Berthold von Henneberg, auch bekannt als Berthold von Mainz, war im späten 15. Jahrhundert eine prominente Figur im Heiligen Römischen Reich. Er wurde 1442 in Deutschland geboren und starb am 21. Dezember 1504. Er war ein Erzbischof-Wahl, kaiserlicher Kanzler und Reformer, der eine bedeutende Rolle bei der Sicherung der Wahl von Maximilian I als König der Römer im Jahr 1486 spielte.
Im Jahr 1484 wurde Berthold zum Erzbischof von Mainz gewählt, der eine mächtige Position im Heiligen Römischen Reich war.
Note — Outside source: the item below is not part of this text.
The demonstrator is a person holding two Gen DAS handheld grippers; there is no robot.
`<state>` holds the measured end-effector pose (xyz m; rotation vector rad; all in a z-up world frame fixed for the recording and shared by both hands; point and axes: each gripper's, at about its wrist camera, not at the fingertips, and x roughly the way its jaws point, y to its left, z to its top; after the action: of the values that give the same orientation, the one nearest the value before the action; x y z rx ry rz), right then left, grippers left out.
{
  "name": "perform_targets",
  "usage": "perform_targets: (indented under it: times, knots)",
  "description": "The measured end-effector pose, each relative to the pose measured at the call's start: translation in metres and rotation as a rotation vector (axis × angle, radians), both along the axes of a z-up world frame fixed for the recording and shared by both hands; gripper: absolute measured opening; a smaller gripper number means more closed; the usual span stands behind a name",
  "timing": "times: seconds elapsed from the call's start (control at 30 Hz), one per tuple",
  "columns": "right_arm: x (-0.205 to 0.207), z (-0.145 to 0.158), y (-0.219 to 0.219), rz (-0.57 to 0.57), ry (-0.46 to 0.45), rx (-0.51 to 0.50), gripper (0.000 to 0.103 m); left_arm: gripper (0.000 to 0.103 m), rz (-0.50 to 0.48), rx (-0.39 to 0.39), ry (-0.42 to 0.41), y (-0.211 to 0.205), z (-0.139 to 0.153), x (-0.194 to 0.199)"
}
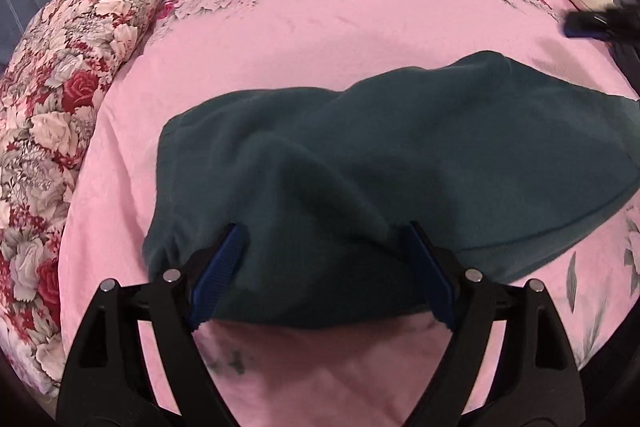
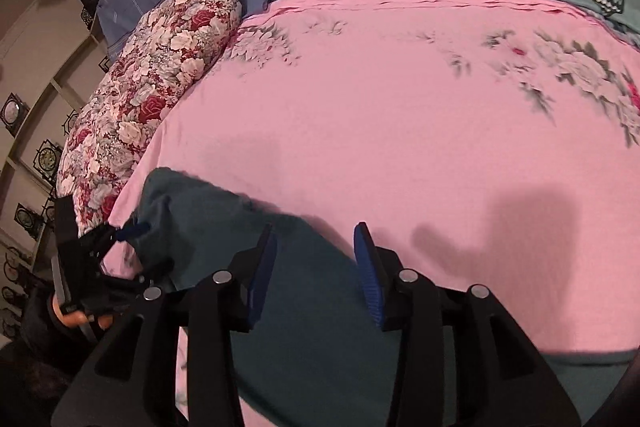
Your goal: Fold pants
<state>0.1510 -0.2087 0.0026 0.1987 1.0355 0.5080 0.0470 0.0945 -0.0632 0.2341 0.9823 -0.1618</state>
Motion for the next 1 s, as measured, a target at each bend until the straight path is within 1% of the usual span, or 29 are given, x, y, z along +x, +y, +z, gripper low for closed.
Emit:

Er war bekannt für seine Versuche, die Macht des Geistlichen und des Adels auf Kosten des Kaiser des Heiligen Römischen Reichess zu erhöhen. Während seiner Amtszeit als kaiserliche Kanzlerin verfolgte er eine Politik der internen Reform, die 1493 begann und das nächste Jahrzehnt dauerte.
Einer der wichtigsten Beiträge von Berthold zum Heiligen Römischen Reich war seine Beteiligung an der Wahl von Maximilian der Erste Römischer Kaiser.
Berthold war auch für die Präsentation eines Reformprogramms an Maximilian in der Diät von Würmern im Jahr 1495 verantwortlich. In diesem Programm wurde die Gründung eines ständigen Obersten Gerichtshofs für das Reich und eines 17-köpfigen aristokratischen Regierungsrates vorgeschrieben. Obwohl Maximilian die Bildung eines Rates widersprach, gewährte er es schließlich im Jahr 1500.
Trotz seiner Bemühungen, die Macht des Adels zu erhöhen, waren die Reformen von Berthold letztendlich erfolglos. Weder das Gericht noch die Ratsmitglieder wurden wie versprochen bezahlt, und beide Stellen verteilten sich schließlich und hörten effektiv auf zu existieren. Dennoch werden Bertholds Beiträge zum Heiligen Römischen Reich heute noch als wichtiger Teil der Geschichte Deutschlands und Europas in Erinnerung bleiben.